QA: Do you do any research, are you strategic in your approach, or does inspiration come organically?
MC: I try to soak up as much information as possible and let it marinate. Generally, I'm drawn towards material that somehow resonates with contemporary mores, issues that we are dealing with in the current environment and have historical links, something that can raise an idea from being that of the particular to the universal. I have two threads evolving that interlace simultaneously and crystallise into an idea for an artwork. One thread incorporates various themes: social, psychological, philosophical etc. The other thread consists of ways of making things such as virtual reality, animatronics or optical illusions. I try to find the most appropriate medium for advancing the idea or ideas I'm trying to present, and the finished artwork aims to function as a sort of prism through which multiple ideas can be refracted depending on how you look at it. The work I'm engaged in generally deals with perception, how we see and interpret things, and how perception and behaviour can be manipulated and distorted.
I'm particularly interested in how we are pre-programmed genetically to perceive the world in a certain way and behave distinctly. This programming is open to abuse and leaves us vulnerable to religious iconography, political propaganda or advertising. This pernicious hijacking of our psychological vulnerabilities is accelerating rapidly due to digital technology; social media, targeted marketing, information warfare, dark ops, deep fake and cy-bots are creating plenty of opportunities for nefarious activity that I find fascinating and would like to explore.
The internet began with the optimistic notion of bringing people together through accelerated communication, but the honeymoon period is over. Like any tool man has produced, it has become means for exploitation and abuse. Social media companies thrive and monetise engagement, and nothing engages humans more than anger, mob justice and conspiracy theories.
QA: What can audiences look forward to in the future?
MC: My installation Echolocation is currently open in Kingston-upon-Thames. It's a three-channel video work that spans 11 metres of a long alleyway between the river and All Saints Church. The video will be projected onto semi-transparent mesh, which gives the projection a spectral, ghostly quality, so it's best viewed at dusk as night falls.
I've been art directing a film to be shown during live performances of Faure's Requiem. It was scheduled to open in Paris last October with Teodor Currentzis conducting but for obvious reasons was postponed. The film features scenes of elderly people fading away in a dystopian tower block and sky burials – a practice usually associated with countries like Tibet, which I've transposed to the innercity.

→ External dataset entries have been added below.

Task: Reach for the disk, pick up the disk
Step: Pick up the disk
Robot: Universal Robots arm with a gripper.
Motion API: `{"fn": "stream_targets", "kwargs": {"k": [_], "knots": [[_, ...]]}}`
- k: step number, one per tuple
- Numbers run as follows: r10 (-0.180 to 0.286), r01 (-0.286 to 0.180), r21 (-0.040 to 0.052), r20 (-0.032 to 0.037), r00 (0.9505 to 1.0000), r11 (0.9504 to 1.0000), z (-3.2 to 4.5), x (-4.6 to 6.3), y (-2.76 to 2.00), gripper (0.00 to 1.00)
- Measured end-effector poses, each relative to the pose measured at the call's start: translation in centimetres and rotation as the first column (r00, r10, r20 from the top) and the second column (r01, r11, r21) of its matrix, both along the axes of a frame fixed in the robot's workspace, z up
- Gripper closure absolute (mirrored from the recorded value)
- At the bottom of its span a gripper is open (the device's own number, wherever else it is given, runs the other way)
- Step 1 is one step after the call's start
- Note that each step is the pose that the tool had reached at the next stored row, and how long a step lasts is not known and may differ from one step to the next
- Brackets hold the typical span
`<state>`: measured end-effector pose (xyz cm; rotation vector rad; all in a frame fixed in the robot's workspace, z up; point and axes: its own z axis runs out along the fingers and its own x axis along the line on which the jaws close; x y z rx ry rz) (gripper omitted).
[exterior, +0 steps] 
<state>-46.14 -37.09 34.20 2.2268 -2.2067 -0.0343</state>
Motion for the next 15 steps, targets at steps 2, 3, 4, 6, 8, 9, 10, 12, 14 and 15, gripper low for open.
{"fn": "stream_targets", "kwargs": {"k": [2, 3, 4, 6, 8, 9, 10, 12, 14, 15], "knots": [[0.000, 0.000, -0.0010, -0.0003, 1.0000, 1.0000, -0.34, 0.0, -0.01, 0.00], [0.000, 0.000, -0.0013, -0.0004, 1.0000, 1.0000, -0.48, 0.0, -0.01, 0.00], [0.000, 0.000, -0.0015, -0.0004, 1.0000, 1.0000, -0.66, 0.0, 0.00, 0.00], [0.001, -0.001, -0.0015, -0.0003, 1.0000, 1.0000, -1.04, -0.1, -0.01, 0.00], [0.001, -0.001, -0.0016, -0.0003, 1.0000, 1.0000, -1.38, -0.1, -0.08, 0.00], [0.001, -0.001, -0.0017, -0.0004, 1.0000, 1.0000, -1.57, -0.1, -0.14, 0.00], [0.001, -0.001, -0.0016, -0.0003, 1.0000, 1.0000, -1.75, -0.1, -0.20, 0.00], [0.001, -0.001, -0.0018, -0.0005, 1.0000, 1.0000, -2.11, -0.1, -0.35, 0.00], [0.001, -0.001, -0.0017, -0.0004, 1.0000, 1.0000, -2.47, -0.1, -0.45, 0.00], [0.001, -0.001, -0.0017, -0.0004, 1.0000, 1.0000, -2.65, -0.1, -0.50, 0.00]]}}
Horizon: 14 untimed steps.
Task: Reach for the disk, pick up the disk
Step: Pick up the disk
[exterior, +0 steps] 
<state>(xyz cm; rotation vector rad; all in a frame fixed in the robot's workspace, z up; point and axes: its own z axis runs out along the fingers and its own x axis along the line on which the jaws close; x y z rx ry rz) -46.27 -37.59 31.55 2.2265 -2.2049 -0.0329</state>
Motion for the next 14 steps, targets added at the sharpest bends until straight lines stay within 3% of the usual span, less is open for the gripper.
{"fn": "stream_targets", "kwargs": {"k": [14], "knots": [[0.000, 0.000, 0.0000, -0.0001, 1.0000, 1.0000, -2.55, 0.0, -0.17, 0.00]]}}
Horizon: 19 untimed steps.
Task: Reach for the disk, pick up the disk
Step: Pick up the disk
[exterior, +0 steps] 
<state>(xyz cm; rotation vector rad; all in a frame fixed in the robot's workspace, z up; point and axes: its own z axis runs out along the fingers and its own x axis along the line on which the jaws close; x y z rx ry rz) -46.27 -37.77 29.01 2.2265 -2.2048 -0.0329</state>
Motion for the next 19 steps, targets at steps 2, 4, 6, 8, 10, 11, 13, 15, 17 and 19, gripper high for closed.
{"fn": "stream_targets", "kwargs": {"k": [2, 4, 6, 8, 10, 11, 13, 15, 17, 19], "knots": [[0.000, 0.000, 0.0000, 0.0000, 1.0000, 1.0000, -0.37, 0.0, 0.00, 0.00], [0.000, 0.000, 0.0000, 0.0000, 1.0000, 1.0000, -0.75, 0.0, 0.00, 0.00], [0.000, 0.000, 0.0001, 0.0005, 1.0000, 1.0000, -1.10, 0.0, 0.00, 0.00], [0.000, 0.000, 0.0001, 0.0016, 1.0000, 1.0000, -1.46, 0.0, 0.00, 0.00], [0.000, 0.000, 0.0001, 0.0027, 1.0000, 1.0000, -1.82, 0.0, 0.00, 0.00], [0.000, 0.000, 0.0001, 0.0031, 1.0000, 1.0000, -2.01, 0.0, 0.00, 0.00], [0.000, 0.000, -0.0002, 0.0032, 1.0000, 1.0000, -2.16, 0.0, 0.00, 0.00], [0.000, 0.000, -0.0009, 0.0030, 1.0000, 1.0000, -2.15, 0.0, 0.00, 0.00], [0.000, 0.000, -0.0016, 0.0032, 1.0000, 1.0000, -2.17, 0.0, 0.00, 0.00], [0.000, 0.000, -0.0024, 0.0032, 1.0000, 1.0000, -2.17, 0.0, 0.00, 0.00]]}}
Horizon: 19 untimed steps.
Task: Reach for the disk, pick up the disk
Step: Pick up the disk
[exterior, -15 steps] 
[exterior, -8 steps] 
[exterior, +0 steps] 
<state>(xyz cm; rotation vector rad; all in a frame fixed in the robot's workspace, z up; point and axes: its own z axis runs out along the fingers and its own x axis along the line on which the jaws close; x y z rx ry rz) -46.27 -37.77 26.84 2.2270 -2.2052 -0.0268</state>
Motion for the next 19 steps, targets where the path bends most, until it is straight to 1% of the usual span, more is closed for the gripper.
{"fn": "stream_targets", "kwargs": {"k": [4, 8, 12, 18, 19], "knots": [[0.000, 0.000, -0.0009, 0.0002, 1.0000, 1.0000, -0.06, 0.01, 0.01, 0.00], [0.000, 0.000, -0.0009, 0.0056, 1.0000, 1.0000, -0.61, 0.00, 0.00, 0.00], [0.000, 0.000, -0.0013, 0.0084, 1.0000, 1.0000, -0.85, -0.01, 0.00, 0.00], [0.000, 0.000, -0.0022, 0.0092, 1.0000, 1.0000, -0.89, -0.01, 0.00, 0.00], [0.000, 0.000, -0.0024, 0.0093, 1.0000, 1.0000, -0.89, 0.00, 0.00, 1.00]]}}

Some of the imagery morphed into microscopic footage of viruses. I had one last scene to shoot, which was due to happen just as lockdown descended. It was strangely eerie and disconcerting to be working on this Requiem project while the COVID situation unfolded. I've since revised the edit, removing all references viruses, as we see enough of these animations on the news every night. The project is now due to open in Paris in the autumn before travelling to Antwerp, Baden-Baden and Shanghai.
I'd like to be able to share details of a large kinetic sculpture I've been working on for a couple of years, but that project is still under wraps. There are also several other projects, including a virtual reality journey into an ancient lunatic asylum. This is a highly complex project, and I hope to share more information on it later in the year.